• _Task brief_
Only the lines from the one with "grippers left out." to the end of the data below should be returned, each exactly as it stands.

##### Given data #####

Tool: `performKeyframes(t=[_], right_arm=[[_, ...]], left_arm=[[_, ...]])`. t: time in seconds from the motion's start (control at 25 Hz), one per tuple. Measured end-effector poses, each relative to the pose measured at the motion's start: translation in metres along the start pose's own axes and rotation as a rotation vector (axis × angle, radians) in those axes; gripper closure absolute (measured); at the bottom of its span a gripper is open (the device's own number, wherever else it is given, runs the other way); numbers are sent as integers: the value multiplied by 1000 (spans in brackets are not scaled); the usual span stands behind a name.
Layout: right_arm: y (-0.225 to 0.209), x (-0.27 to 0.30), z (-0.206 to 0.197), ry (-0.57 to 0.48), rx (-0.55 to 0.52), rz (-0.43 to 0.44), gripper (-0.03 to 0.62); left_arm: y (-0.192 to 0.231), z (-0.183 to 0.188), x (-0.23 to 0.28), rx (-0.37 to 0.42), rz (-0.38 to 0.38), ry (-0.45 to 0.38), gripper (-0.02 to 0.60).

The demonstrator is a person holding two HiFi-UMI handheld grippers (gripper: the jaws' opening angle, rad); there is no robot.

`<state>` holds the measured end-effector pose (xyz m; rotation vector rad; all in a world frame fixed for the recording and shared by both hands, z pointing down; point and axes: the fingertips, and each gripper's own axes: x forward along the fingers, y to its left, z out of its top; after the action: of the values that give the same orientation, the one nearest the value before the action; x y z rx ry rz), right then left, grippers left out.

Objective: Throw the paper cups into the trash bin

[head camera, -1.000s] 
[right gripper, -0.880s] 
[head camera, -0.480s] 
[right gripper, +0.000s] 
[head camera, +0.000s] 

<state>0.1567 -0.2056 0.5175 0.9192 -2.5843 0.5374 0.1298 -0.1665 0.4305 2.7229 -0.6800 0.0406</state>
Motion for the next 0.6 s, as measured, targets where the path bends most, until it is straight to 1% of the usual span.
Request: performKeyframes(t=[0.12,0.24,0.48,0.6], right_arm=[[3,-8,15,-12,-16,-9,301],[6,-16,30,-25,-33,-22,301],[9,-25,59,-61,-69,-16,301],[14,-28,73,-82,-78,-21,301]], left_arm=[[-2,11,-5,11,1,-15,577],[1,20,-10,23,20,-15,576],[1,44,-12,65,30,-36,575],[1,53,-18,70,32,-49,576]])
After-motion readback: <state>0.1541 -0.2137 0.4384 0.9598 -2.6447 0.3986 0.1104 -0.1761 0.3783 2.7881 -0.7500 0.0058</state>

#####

• _Solved problem_
`<state>` holds the measured end-effector pose (xyz m; rotation vector rad; all in a world frame fixed for the recording and shared by both hands, z pointing down; point and axes: the fingertips, and each gripper's own axes: x forward along the fingers, y to its left, z out of its top; after the action: of the values that give the same orientation, the one nearest the value before the action; x y z rx ry rz), right then left, grippers left out.

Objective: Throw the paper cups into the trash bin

[head camera, -1.000s] 
[right gripper, -0.880s] 
[head camera, -0.480s] 
[right gripper, +0.000s] 
[head camera, +0.000s] 

<state>0.1567 -0.2056 0.5175 0.9192 -2.5843 0.5374 0.1298 -0.1665 0.4305 2.7229 -0.6800 0.0406</state>
Motion for the next 0.6 s, as measured, targets where the path bends most, until it is straight to 1% of the usual span.
Request: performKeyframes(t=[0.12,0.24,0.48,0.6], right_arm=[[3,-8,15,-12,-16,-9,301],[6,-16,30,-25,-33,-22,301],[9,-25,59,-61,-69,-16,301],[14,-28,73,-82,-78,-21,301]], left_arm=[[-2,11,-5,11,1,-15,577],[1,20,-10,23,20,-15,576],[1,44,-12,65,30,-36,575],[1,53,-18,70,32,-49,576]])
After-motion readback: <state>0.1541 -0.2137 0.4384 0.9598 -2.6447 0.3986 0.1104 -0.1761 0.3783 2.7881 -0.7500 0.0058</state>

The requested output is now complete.